- [Directions for this task] Among the entries below, find the lines that hold the word "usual" and report them.

- [Raw data]
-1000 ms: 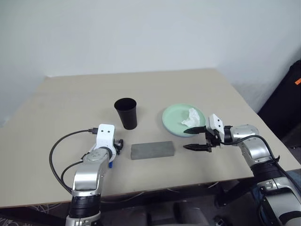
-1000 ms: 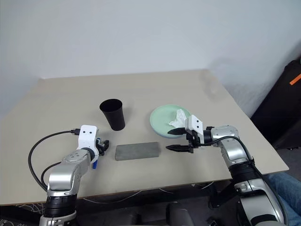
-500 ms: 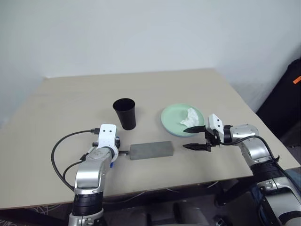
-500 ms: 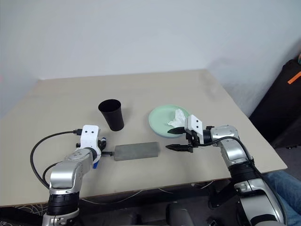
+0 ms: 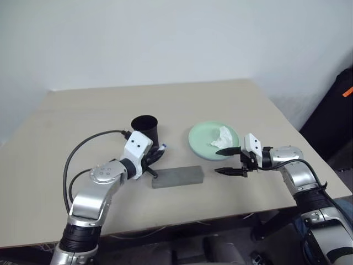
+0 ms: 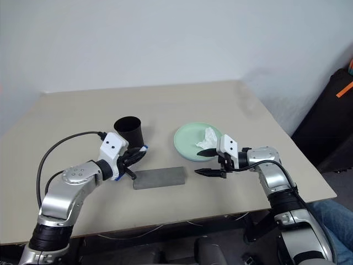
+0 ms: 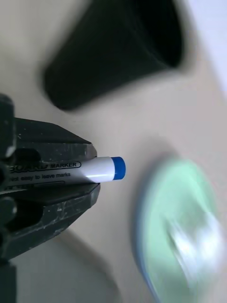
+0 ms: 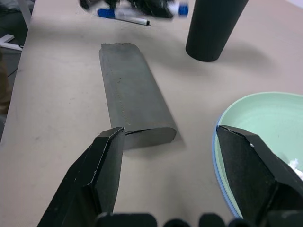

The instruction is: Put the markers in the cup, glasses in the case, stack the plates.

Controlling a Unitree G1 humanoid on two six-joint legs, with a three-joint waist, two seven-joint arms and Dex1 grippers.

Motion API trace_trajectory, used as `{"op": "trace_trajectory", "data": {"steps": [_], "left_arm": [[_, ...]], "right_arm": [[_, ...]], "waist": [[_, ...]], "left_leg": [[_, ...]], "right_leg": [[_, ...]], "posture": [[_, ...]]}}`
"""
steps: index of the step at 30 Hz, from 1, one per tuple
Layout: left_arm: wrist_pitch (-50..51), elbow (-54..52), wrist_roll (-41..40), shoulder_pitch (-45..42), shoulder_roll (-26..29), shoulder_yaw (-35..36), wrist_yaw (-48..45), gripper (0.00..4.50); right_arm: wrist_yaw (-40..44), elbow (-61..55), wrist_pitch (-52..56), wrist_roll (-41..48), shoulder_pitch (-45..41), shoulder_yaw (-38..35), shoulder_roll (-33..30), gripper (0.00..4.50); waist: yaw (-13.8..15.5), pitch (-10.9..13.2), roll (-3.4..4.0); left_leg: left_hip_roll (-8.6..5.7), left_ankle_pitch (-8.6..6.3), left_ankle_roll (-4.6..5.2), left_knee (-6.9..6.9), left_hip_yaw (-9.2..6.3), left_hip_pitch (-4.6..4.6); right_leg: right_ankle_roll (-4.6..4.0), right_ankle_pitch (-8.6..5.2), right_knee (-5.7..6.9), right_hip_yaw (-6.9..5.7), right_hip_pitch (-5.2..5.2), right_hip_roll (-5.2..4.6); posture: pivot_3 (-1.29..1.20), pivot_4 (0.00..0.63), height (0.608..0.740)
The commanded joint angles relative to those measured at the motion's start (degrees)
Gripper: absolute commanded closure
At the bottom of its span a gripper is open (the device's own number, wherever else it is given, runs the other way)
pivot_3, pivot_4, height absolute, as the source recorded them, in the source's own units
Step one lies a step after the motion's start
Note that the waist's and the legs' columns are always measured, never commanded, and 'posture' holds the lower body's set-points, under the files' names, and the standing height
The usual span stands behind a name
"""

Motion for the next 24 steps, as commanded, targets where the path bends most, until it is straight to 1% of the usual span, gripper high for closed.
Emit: {"op": "trace_trajectory", "data": {"steps": [1, 4, 7, 8, 13, 16, 19, 24], "left_arm": [[-8.72, 2.73, -1.39, -6.68, -0.25, 1.82, -2.49, 4.32], [-16.80, 11.97, 2.33, -13.38, -2.34, 2.76, 2.40, 4.32], [-31.46, 26.42, 10.14, -21.54, -3.98, 2.73, 11.77, 4.32], [-35.45, 30.19, 11.61, -23.32, -4.45, 2.65, 13.79, 4.32], [-53.31, 49.74, 15.59, -30.66, -6.96, 3.01, 21.81, 4.32], [-59.92, 60.12, 16.60, -34.00, -7.88, 2.67, 23.73, 4.32], [-63.81, 67.31, 16.87, -36.11, -8.52, 2.11, 23.36, 4.32], [-67.63, 74.01, 15.19, -38.30, -9.26, 3.32, 22.25, 2.56]], "right_arm": [[-0.03, -0.15, -1.29, 0.12, -2.03, -0.79, 0.21, 1.15], [-0.02, 0.30, -1.54, 0.03, -2.38, -0.75, 0.32, 1.15], [-0.05, 0.55, -1.69, -0.05, -2.56, -0.81, 0.32, 1.15], [-0.04, 0.56, -1.72, -0.08, -2.54, -0.82, 0.29, 1.15], [-0.29, 0.05, -1.54, -0.09, -2.21, -0.91, 0.13, 1.15], [-0.60, -0.62, -1.25, -0.03, -1.92, -1.08, -0.05, 1.15], [-0.91, -1.25, -0.94, 0.09, -1.61, -1.37, -0.41, 1.15], [-1.29, -2.56, -0.42, 0.35, -0.44, -1.67, -1.32, 1.15]], "waist": [[0.21, 0.00, 0.00], [0.24, 0.00, 0.00], [0.25, -0.01, -0.01], [0.22, -0.01, 0.00], [0.31, -0.01, -0.01], [0.32, -0.02, -0.02], [0.31, -0.02, -0.02], [0.31, -0.03, -0.05]], "left_leg": [[0.00, 0.00, 0.00, 0.00, 0.00, 0.00], [-0.01, 0.03, 0.04, 0.07, -0.01, 0.05], [-0.02, 0.07, 0.09, 0.10, -0.03, 0.12], [-0.03, 0.07, 0.09, 0.10, -0.01, 0.10], [-0.06, 0.05, 0.09, 0.03, 0.01, 0.07], [-0.09, 0.05, 0.10, 0.03, 0.01, -0.01], [-0.11, 0.04, 0.11, 0.03, 0.02, -0.03], [-0.11, 0.04, 0.11, 0.04, 0.00, -0.04]], "right_leg": [[0.00, 0.00, 0.01, 0.00, 0.01, 0.00], [0.00, 0.00, 0.04, 0.01, 0.11, 0.01], [0.01, 0.01, 0.05, 0.02, 0.20, 0.03], [0.01, 0.02, 0.07, 0.04, 0.22, 0.03], [0.12, 0.08, 0.04, 0.10, 0.17, 0.03], [0.17, 0.12, 0.00, 0.11, 0.13, 0.01], [0.20, 0.13, -0.02, 0.12, 0.13, -0.01], [0.22, 0.14, -0.02, 0.12, 0.13, -0.01]], "posture": [[0.00, 0.000, 0.740], [0.00, 0.000, 0.740], [0.00, 0.000, 0.740], [0.00, 0.000, 0.740], [0.00, 0.000, 0.740], [0.00, 0.000, 0.740], [0.00, 0.000, 0.740], [0.00, 0.000, 0.740]]}}
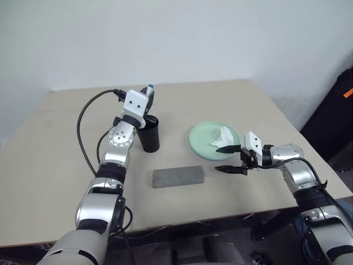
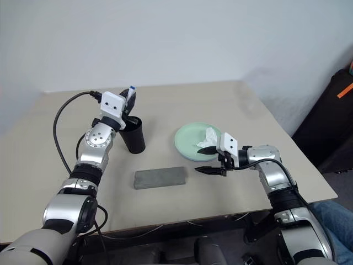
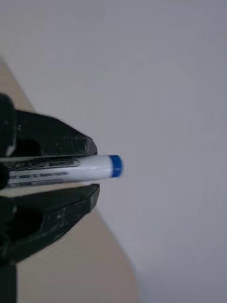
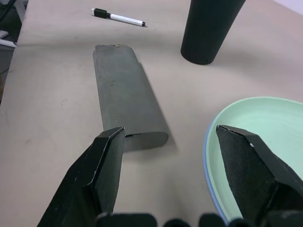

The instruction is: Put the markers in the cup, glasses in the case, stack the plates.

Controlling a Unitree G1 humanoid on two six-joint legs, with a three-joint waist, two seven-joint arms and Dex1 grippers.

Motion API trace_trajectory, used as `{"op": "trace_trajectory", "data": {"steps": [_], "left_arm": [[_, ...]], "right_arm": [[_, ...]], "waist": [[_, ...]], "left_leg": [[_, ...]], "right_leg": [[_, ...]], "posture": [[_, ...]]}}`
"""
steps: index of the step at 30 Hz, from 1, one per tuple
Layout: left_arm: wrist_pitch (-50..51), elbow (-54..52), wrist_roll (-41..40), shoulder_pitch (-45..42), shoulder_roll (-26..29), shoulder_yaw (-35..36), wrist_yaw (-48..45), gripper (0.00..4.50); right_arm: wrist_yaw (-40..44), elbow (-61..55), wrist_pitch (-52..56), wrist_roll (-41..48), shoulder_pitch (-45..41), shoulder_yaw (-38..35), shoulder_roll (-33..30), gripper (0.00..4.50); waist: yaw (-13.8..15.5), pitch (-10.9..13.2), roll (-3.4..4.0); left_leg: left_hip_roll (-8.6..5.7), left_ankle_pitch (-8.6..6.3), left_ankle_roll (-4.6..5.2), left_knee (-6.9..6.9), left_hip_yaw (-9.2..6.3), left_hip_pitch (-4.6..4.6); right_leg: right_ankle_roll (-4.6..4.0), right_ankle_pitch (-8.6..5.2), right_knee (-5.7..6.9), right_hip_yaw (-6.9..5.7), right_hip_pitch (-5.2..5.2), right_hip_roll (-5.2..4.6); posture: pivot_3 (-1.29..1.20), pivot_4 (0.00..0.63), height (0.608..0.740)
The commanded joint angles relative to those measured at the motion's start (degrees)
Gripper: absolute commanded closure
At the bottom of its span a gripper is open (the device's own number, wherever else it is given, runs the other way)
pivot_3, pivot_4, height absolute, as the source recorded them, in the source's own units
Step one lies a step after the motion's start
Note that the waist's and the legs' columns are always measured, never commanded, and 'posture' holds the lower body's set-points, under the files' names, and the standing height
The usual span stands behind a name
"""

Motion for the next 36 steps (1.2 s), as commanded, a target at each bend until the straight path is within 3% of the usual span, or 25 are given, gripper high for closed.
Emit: {"op": "trace_trajectory", "data": {"steps": [1, 6, 12, 18, 28, 36], "left_arm": [[-3.45, 1.89, -1.25, -3.48, 0.05, 1.55, -0.35, 2.19], [-4.82, 3.53, -1.72, -4.34, -0.19, 2.25, -0.26, 0.50], [-1.35, 0.81, -2.71, -4.16, 0.20, 3.37, -0.19, 0.50], [16.05, -12.35, -5.32, -1.83, 5.49, 5.10, -4.01, 0.50], [55.06, -36.35, -13.63, 5.26, 23.10, 7.23, -20.97, 0.50], [68.72, -45.32, -9.97, 18.44, 33.39, 2.34, -26.38, 0.50]], "right_arm": [[-0.39, -2.56, 0.24, 0.72, -0.23, -1.55, -0.89, 1.15], [-0.54, -2.72, 0.45, 0.72, -0.26, -1.50, -1.03, 1.15], [-0.62, -2.39, 0.46, 0.50, -1.02, -1.15, -0.58, 1.15], [-0.43, -2.15, 0.22, 0.45, -1.05, -1.02, -0.48, 1.15], [0.27, -0.36, -0.34, 0.20, -2.10, -0.61, 0.15, 1.15], [0.31, 0.31, -0.80, 0.21, -2.29, -0.45, 0.68, 1.15]], "waist": [[-0.02, 0.00, 0.00], [-0.03, -0.01, -0.01], [-0.03, -0.01, -0.01], [-0.22, 0.00, -0.03], [-0.40, 0.00, -0.04], [-0.75, 0.01, -0.04]], "left_leg": [[0.00, 0.00, 0.00, 0.00, 0.00, 0.00], [0.01, 0.00, 0.00, 0.01, 0.01, 0.01], [0.01, 0.00, 0.00, 0.01, 0.01, 0.01], [0.03, 0.00, -0.01, 0.00, 0.00, 0.01], [0.06, 0.00, -0.01, -0.06, -0.06, 0.03], [0.08, 0.00, -0.01, -0.13, -0.13, 0.04]], "right_leg": [[0.00, 0.00, 0.01, 0.00, 0.00, 0.00], [0.01, 0.01, 0.02, 0.00, 0.00, 0.00], [0.02, 0.01, 0.02, 0.00, 0.01, 0.00], [0.03, 0.02, 0.04, 0.00, -0.04, 0.01], [0.01, 0.00, 0.05, -0.04, -0.08, 0.02], [-0.08, -0.06, 0.07, -0.08, -0.12, 0.00]], "posture": [[0.00, 0.000, 0.740], [0.00, 0.000, 0.740], [0.00, 0.000, 0.740], [0.00, 0.000, 0.740], [0.00, 0.000, 0.740], [0.00, 0.000, 0.740]]}}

- [Result of this task]
The usual span stands behind a name
Motion for the next 24 steps, as commanded, targets where the path bends most, until it is straight to 1% of the usual span, gripper high for closed.
The usual span stands behind a name
Motion for the next 36 steps (1.2 s), as commanded, a target at each bend until the straight path is within 3% of the usual span, or 25 are given, gripper high for closed.

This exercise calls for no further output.